To do>
What is wanted is every line below from the one with "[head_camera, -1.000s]" up to and including the one with "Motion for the", retyped exactly, pictures excluded, nothing else.

Data provided>
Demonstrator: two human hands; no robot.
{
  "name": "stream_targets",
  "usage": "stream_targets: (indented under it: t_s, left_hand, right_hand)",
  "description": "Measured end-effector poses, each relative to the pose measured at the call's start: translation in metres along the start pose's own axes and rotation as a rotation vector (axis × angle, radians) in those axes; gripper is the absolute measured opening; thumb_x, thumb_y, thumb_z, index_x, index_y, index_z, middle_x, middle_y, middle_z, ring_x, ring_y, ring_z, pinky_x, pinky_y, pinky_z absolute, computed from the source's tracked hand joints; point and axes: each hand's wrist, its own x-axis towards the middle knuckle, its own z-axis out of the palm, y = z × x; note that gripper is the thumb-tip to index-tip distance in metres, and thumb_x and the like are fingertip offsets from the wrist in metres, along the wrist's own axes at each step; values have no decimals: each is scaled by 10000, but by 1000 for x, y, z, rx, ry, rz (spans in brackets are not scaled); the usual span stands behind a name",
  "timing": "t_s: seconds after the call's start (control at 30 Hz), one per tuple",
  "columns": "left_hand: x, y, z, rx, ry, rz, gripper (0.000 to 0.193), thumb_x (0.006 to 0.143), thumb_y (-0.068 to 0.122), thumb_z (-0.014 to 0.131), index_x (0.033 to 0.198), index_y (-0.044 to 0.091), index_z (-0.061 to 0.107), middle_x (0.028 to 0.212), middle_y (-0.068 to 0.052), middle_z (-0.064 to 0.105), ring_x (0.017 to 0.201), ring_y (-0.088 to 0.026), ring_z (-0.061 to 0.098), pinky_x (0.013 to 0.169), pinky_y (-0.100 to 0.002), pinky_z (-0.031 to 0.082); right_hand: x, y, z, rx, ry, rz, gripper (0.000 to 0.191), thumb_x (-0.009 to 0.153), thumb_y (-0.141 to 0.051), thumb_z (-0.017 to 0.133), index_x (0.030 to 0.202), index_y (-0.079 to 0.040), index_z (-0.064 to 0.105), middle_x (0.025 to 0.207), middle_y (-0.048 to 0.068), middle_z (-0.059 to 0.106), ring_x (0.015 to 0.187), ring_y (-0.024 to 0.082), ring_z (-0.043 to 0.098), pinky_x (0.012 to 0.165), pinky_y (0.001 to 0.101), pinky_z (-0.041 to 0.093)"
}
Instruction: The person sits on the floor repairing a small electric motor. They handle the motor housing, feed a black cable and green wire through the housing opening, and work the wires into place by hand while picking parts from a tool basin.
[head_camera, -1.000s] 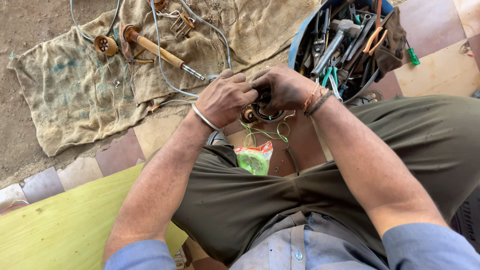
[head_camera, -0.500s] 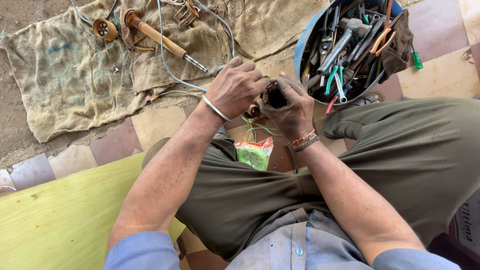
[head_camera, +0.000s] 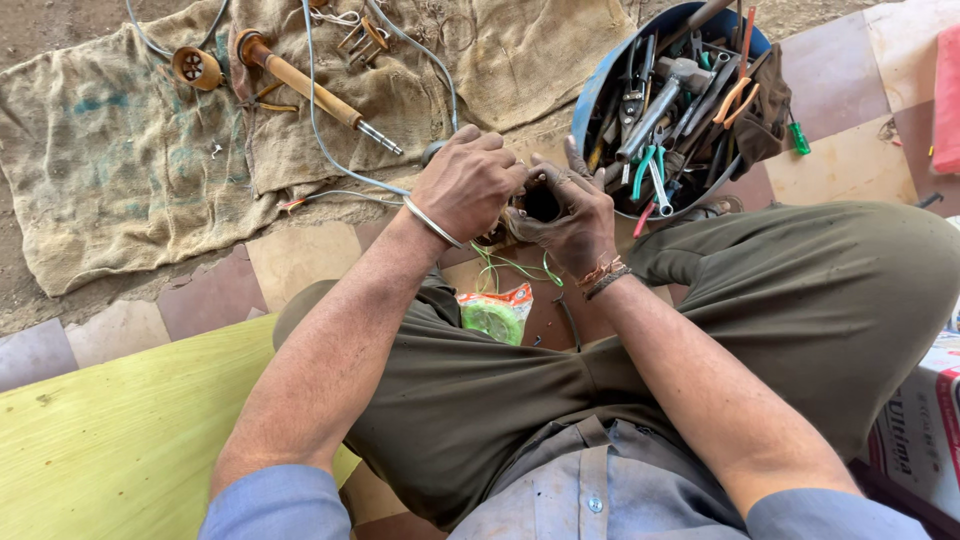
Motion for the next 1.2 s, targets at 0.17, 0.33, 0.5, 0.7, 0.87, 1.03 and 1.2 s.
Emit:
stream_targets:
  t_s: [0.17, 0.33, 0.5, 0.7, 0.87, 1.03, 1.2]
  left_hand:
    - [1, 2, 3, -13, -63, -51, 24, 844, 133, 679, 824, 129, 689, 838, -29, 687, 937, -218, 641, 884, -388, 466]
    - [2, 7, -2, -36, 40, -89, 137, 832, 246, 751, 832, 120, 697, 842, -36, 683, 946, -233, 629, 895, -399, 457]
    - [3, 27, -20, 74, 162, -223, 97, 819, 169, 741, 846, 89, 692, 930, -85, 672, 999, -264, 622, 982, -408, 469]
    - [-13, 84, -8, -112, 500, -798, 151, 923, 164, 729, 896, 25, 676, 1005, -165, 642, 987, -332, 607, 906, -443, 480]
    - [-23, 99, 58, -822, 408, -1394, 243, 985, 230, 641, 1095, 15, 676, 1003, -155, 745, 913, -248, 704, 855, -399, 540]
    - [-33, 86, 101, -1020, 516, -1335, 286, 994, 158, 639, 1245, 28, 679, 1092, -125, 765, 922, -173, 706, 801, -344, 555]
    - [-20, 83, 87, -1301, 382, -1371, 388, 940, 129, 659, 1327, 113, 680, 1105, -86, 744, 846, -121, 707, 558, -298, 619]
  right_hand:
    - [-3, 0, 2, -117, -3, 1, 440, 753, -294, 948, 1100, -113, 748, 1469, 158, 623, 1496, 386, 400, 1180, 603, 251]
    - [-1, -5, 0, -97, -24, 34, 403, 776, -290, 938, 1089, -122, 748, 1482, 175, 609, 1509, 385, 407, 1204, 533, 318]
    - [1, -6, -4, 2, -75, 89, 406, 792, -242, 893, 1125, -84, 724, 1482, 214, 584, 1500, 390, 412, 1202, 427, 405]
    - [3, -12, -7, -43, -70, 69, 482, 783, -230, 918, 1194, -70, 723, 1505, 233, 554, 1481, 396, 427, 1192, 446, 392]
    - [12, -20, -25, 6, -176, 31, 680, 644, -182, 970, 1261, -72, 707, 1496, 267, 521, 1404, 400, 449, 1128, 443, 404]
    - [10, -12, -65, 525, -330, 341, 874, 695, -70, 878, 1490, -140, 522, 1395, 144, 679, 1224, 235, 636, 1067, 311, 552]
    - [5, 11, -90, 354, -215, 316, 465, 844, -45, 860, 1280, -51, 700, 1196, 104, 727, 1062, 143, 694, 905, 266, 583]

Completed exercise>
[head_camera, -1.000s] 
[head_camera, -0.500s] 
[head_camera, +0.000s] 
Motion for the next 1.2 s, targets at 0.17, 0.33, 0.5, 0.7, 0.87, 1.03 and 1.2 s.

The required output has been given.